Con il termine “passare sotto le forche caudine” si intende subire una grave umiliazione o una prova mortificante. Questo termine risale al periodo dell’antica Roma, del periodo della Seconda guerra sannitica (321 a.C.).
L’episodio risale a quando i Sanniti, osservando dalle loro fortezze gli spostamenti delle legioni romane, costrinsero i romani chiudendo con massi e alberi divelti gli unici due ingressi della vallata e sbarrando ogni via di fuga ai nemici, intrappolando ben 20 mila soldati dentro alla gola di Caudio (oggi provincia di Napoli, Benevento e Avellino). I Romani vedendosi circondati dalle fiaccole sannite, capirono che l’unica soluzione era quella della resa. Dopo la resa, dopo essere passati, disarmati e forse nudi, sotto un giogo (le cosiddette “forche”), i prigionieri furono rilasciati. L’apparente gesto magnanimo dei Sanniti, secondo fonti antiche, fu per lasciare una mortificazione nell’animo dei romani.

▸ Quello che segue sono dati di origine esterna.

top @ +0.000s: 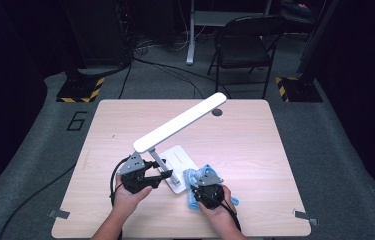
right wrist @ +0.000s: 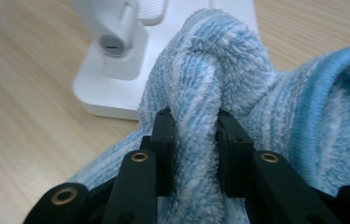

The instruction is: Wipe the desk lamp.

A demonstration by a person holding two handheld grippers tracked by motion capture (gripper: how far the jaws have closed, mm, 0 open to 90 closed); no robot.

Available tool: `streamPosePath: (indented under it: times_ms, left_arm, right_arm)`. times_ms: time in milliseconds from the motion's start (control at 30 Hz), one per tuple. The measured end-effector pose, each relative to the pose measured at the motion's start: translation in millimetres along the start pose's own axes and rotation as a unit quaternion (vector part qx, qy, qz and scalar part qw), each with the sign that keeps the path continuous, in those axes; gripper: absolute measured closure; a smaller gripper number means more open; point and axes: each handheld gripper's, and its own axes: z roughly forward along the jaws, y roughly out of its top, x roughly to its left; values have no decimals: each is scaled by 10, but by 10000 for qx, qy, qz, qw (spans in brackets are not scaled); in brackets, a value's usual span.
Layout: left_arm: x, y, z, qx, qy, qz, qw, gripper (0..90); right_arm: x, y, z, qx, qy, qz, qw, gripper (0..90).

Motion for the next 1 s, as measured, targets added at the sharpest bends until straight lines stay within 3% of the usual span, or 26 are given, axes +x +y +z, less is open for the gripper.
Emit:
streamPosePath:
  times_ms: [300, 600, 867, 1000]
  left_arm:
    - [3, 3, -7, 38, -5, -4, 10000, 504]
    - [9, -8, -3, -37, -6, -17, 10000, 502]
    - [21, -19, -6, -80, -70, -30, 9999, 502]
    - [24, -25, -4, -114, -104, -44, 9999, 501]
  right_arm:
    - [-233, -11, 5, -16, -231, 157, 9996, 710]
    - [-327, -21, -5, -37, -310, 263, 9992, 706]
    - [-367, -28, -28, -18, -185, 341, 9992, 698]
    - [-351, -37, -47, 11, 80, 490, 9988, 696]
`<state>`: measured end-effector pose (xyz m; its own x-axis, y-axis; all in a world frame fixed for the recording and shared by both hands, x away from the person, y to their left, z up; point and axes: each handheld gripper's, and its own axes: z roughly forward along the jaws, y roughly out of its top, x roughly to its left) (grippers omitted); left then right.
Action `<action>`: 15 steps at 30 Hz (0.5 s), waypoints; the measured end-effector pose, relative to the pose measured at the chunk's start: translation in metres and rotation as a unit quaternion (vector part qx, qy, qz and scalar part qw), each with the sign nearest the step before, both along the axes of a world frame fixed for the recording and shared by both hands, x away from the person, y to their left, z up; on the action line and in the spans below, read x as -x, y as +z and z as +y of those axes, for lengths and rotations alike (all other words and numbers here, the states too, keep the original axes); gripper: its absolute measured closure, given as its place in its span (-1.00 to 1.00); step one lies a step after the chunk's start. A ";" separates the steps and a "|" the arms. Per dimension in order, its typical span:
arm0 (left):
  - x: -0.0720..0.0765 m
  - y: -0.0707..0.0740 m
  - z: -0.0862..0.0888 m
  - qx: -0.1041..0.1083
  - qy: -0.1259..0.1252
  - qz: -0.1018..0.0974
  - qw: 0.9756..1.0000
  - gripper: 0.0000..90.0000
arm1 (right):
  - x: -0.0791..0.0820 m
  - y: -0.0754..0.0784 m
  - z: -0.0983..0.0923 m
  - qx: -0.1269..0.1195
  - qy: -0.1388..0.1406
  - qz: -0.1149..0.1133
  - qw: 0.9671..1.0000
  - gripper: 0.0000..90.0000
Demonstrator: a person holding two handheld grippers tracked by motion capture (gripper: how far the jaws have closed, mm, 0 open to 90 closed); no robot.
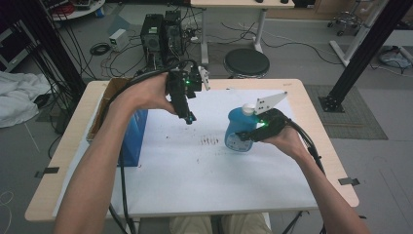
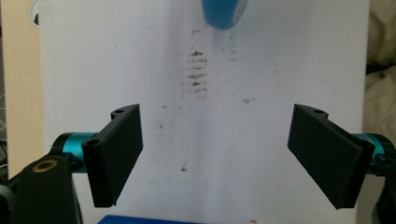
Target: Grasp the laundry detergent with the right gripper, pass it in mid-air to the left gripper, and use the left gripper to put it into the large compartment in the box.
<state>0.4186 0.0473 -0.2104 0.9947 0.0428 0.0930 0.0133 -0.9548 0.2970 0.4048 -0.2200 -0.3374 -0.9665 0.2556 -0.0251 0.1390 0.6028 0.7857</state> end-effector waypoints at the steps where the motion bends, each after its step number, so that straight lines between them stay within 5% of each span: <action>1: 0.000 0.000 0.000 0.000 0.000 0.000 1.000 -0.60 | 0.000 0.000 0.000 0.000 0.000 0.000 1.000 0.04; 8: 0.006 -0.002 -0.016 0.007 -0.001 0.016 1.000 -0.59 | -0.004 0.006 0.028 0.010 0.064 0.005 0.998 0.04; 15: 0.008 -0.010 -0.034 0.010 0.002 0.026 1.000 -0.59 | -0.007 0.006 0.046 -0.002 0.082 0.007 0.997 0.03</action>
<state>0.4106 0.0135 -0.2201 0.9981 0.0475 0.0402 0.0325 -0.9489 0.3139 0.4120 -0.1744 -0.3311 -0.9956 0.0935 -0.0110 0.0491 0.6152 0.7868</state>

Ma per gli storici moderni, i Sanniti volevano evitare l’insurrezione di altri popoli latini di fronte a un massacro.
In realtà la pena dei romani fu fisica. I soldati, consoli in testa, per ordine di grado furono sodomizzati.

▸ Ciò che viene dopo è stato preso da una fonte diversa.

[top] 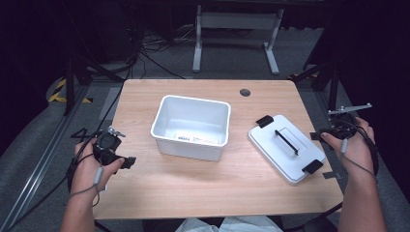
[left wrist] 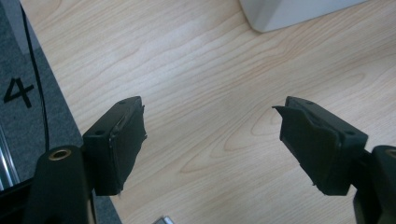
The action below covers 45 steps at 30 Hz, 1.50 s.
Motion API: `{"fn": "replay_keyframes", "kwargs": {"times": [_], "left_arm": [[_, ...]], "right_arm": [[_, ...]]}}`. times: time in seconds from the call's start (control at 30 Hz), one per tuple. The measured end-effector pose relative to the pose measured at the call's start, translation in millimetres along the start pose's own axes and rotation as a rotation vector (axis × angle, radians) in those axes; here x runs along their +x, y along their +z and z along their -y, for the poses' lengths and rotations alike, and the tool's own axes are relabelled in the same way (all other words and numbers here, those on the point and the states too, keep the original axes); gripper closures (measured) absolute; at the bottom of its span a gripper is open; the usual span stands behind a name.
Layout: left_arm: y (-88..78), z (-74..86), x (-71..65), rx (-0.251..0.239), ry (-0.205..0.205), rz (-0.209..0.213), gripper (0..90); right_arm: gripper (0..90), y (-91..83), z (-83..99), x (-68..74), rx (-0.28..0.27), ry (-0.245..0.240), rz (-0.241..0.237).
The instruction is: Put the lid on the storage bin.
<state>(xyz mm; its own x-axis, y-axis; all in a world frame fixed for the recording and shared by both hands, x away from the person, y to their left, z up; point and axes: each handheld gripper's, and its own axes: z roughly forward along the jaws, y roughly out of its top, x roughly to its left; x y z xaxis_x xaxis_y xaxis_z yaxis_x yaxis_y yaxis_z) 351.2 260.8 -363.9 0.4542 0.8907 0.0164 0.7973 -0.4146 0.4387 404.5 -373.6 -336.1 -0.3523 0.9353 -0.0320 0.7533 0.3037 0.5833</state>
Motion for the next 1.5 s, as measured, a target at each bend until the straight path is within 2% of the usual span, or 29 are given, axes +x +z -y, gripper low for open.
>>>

Al riguardo, lo storico Tito Livio (Patavium, 59 a.C. – Patavium, 17 d.C.) disse: “E venne l’ora fatale dell’ignominia; (…) prima i consoli, quasi nudi, furono fatti passare sotto il giogo; poi gli altri in ordine e grado furono sottoposti alla stessa ignominia; infine ad una ad una tutte le legioni”.